Provides a python interface to KE IMu that allows you to query and extract data.
- Installation
- Background
- Documentation
- Emu & Imu: lessons learnt & technical details
- Related projects & further reading
- Development notes
pip install imu-api
A number of galleries, museums, and other such institutions use the Emu system to manage their collections. The Emu system has a "module" Imu that the vendor can activate to expose an API for external consumption of Emu's data.
Tasked with building a large web CMS that required collection data integration, we started to investigate and realised that Emu's vendor - Axiell, formerly KE Software - does provide some API wrappers. Unfortunately, the documentation and source code only provide a very faint sense of how to interact with IMu. Additionally, at the time this library was built (2017), the wrappers were only provided in some older languages (VB, perl, Java, etc).
Our staff are largely python programmers, so we used wireshark to reverse-engineer the network payloads and
and referenced the perl+php wrappers to implement a largely compatible library in Python. Note that while this
wrapper has largely reached feature parity with the vendor's libs, we're unlikely to implement some of IMu's
quirks such as JSON binary transport.
from imu_api import imu_api
session = imu_api.create_imu_session(
host="...",
port="...",
username="...",
password="...",
)
The create_imu_session
utility method will log your session in automatically as a connection test.
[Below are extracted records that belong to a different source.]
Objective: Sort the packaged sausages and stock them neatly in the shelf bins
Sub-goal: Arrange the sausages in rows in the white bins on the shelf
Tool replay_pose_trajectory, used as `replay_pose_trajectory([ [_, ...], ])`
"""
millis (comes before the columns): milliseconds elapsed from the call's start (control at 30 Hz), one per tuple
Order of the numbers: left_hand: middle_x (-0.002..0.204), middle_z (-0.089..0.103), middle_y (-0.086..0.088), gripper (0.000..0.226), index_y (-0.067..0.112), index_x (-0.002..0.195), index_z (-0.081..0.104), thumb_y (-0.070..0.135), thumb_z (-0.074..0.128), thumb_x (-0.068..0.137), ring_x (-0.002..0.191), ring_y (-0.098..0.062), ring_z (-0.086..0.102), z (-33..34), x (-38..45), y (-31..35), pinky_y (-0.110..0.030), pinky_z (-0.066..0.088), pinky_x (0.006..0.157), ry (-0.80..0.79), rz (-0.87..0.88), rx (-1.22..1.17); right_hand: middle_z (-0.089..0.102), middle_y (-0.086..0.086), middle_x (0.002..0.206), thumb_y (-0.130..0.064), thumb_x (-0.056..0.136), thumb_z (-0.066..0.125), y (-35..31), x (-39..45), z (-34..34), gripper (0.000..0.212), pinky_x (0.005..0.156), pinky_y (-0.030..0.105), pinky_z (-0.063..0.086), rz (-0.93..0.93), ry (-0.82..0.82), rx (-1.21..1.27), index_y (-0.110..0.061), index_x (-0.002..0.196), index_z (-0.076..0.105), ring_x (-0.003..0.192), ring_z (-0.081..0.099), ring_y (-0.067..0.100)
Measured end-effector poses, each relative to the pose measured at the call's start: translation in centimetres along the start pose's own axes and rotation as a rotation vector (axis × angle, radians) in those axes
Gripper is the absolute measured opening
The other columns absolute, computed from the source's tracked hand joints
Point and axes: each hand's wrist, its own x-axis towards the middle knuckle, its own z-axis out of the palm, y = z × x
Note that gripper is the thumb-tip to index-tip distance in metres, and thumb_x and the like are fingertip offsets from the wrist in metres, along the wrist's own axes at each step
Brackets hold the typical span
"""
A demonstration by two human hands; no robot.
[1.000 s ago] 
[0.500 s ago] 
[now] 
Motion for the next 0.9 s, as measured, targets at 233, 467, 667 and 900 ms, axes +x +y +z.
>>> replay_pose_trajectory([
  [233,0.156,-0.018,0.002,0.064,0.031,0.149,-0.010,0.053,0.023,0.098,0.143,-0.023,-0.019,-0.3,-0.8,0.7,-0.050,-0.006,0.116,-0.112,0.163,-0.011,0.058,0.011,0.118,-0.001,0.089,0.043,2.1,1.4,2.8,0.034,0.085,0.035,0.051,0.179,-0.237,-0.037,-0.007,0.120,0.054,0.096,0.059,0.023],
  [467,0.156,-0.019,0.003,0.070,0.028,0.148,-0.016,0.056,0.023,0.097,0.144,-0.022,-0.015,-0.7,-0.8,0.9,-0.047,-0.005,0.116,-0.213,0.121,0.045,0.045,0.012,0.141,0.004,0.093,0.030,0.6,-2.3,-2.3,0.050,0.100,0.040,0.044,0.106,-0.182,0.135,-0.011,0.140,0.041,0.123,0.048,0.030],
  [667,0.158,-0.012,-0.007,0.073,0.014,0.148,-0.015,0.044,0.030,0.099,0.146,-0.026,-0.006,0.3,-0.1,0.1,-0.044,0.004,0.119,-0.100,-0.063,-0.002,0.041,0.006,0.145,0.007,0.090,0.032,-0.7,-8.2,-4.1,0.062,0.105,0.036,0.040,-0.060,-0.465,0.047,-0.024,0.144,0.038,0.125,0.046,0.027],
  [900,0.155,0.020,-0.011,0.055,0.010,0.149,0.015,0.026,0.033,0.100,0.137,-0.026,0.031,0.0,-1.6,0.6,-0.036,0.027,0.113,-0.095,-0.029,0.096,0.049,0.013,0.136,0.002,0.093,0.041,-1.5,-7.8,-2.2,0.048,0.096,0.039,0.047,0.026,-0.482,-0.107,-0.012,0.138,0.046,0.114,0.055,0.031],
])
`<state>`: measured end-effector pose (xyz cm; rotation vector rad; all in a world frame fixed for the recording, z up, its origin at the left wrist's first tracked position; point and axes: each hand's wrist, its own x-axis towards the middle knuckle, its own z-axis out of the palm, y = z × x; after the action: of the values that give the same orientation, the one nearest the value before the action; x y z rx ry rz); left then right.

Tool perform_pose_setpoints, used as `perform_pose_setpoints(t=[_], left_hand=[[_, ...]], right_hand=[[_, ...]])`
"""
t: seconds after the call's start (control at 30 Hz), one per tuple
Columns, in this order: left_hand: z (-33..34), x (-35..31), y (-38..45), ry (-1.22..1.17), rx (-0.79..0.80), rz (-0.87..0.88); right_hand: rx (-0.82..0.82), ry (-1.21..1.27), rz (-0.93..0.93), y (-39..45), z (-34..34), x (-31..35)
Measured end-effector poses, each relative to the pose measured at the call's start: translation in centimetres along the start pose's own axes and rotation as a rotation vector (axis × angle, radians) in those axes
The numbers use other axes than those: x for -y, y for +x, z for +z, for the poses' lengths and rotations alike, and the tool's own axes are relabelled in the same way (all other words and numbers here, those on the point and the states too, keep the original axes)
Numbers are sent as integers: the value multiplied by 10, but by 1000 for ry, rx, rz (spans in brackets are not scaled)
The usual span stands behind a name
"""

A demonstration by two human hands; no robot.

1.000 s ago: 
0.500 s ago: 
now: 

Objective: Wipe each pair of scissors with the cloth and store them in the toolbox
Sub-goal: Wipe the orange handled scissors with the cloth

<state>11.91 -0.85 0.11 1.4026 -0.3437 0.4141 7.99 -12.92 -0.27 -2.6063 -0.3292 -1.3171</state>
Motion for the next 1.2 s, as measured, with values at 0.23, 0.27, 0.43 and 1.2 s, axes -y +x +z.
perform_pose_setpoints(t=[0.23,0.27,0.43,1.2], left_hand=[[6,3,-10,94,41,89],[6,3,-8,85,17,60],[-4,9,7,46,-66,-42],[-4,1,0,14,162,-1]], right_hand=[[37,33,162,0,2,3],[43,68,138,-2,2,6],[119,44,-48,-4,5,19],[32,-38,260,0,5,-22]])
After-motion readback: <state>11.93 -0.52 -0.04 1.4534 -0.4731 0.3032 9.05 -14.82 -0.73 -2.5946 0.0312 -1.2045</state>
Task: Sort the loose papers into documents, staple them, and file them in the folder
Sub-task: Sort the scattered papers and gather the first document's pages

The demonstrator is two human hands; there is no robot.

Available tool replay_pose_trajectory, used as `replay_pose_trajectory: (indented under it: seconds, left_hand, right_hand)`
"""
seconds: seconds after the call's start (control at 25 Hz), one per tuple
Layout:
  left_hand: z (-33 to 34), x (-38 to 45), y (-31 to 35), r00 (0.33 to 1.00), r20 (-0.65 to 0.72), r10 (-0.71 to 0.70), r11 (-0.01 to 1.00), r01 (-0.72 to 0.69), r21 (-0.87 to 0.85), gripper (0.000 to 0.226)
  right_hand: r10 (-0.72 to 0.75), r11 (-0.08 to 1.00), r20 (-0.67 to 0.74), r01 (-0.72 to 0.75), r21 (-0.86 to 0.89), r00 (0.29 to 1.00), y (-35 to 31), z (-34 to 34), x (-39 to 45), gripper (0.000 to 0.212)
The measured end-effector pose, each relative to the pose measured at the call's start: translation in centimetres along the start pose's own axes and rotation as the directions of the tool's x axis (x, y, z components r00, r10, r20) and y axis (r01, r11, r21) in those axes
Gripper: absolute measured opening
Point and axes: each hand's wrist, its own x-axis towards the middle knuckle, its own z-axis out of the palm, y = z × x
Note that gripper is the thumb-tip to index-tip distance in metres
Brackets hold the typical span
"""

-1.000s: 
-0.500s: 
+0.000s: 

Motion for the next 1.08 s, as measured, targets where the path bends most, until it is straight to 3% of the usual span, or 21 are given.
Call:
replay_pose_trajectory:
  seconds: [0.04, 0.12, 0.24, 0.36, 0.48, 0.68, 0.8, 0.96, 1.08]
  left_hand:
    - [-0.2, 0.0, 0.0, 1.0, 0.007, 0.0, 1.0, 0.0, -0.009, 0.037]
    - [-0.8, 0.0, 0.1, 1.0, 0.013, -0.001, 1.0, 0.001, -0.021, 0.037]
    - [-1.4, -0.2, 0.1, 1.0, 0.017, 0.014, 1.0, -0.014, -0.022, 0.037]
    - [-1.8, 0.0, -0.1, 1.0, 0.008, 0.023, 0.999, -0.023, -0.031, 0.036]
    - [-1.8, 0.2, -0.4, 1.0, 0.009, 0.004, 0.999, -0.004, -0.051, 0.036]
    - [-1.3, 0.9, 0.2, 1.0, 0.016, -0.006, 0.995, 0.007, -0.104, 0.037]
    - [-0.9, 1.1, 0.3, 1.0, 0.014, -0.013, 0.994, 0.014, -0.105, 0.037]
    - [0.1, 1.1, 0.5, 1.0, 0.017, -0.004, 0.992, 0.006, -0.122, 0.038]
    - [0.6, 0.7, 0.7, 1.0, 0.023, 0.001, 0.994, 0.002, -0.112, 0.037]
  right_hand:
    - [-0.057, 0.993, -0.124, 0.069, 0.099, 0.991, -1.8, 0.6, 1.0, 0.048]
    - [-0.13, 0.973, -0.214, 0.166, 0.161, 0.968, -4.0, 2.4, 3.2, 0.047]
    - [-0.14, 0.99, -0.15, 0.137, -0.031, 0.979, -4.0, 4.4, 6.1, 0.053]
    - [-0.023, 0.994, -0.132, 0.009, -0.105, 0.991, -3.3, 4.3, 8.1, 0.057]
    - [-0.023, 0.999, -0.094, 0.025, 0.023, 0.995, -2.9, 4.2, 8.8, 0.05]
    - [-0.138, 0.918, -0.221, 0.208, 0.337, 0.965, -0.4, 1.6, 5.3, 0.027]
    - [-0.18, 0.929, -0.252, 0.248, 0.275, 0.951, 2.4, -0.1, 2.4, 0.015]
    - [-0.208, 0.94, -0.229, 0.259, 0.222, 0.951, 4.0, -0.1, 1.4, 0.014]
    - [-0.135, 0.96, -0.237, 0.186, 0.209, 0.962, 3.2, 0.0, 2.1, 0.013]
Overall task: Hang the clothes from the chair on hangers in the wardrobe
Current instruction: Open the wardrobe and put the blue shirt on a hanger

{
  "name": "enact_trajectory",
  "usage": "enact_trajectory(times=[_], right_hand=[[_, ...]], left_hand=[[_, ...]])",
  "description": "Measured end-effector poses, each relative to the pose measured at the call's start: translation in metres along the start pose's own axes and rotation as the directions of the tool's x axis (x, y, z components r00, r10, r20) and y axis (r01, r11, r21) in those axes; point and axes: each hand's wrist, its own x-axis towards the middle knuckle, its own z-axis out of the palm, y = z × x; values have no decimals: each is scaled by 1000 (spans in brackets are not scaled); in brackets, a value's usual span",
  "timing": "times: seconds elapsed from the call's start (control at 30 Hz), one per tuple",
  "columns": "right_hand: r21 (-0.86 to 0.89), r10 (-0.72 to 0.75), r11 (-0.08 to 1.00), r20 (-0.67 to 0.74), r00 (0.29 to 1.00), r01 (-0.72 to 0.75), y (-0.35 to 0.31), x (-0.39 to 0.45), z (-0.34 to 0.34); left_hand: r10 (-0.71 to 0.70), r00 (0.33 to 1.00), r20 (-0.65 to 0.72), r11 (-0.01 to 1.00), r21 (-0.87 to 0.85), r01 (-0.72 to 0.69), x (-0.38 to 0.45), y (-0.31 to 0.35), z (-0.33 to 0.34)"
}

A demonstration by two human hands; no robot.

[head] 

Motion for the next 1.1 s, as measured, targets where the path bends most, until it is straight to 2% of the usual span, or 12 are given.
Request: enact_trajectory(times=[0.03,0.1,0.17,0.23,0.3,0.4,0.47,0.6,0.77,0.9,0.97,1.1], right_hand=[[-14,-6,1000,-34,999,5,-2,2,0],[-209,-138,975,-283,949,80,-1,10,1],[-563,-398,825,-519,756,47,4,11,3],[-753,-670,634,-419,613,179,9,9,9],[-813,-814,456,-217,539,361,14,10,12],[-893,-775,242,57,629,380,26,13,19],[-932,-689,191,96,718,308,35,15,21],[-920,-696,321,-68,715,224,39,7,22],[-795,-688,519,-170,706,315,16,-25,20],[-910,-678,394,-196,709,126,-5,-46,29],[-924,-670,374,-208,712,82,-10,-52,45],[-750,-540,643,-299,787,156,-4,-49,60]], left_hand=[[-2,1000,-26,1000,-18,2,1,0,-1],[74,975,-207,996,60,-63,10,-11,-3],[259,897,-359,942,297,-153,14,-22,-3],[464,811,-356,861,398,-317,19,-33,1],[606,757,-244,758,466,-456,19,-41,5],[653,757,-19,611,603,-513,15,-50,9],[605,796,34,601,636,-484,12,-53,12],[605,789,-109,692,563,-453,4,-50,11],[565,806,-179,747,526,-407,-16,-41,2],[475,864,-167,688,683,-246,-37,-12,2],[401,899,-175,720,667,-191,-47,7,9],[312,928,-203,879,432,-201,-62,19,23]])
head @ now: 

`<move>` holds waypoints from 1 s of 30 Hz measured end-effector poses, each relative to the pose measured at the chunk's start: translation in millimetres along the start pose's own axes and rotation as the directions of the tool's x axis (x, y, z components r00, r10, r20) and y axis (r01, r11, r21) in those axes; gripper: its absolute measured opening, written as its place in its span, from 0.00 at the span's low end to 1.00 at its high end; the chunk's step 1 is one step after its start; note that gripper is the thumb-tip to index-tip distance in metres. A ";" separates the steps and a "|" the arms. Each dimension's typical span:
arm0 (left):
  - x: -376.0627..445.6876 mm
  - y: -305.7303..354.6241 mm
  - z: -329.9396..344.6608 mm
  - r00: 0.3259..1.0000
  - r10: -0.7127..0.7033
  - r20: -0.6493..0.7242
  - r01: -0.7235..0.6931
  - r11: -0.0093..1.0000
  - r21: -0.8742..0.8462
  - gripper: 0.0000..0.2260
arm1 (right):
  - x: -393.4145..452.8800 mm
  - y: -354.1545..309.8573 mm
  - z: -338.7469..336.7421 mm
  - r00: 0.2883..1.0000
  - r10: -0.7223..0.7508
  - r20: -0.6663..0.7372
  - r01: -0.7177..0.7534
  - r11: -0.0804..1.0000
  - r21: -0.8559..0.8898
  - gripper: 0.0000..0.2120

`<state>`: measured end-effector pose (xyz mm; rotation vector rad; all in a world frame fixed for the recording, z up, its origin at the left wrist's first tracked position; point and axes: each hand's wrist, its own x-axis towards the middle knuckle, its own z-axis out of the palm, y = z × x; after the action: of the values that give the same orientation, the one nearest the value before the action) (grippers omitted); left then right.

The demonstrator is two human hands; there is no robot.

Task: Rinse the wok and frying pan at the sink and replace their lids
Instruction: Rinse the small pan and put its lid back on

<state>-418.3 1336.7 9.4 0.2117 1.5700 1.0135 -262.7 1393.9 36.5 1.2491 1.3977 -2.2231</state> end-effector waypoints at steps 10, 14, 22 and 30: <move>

Note that for any automated code (periodic synching, etc), you may need to handle license exhaustion as Emu systems are designed to limit login numbers to the amount of purchased licenses.
from imu_api import imu_api
session = ...
imu_table = imu_api.Module("ecatalogue", session)
imu_results = imu_table.find_terms(imu_api.Term())
results = imu_results.fetch_all(
columns=(
"irn",
"TitMainTitle"
"TitAccessionNo",
"CreCreatorRef_tab.irn",
),
page_size=100,
)
This will query the work/catalogue module (ecatalogue
) and fetch the irn, title, accession number and the irns of
a record's creators. Records would be returned in a format similar to
[
{
"irn": "...",
"TitMainTitle": "...",
"TitAccessionNo": "...",
"CreCreatorRef_tab": [
{"irn": "..."}
],
},
# ...
]
Note that fetch_all
is a convenience method that handles pagination automatically.
from imu_api import imu_api
session = ...
imu_table = imu_api.Module("ecatalogue", session)
imu_terms = imu_api.Term(operator=imu_api.Term.OR_OPERATOR)
imu_terms.add("irn", 123)
imu_terms.add("irn", 234)
imu_results = imu_table.find_terms(imu_terms)
result_count = imu_results.data["result"]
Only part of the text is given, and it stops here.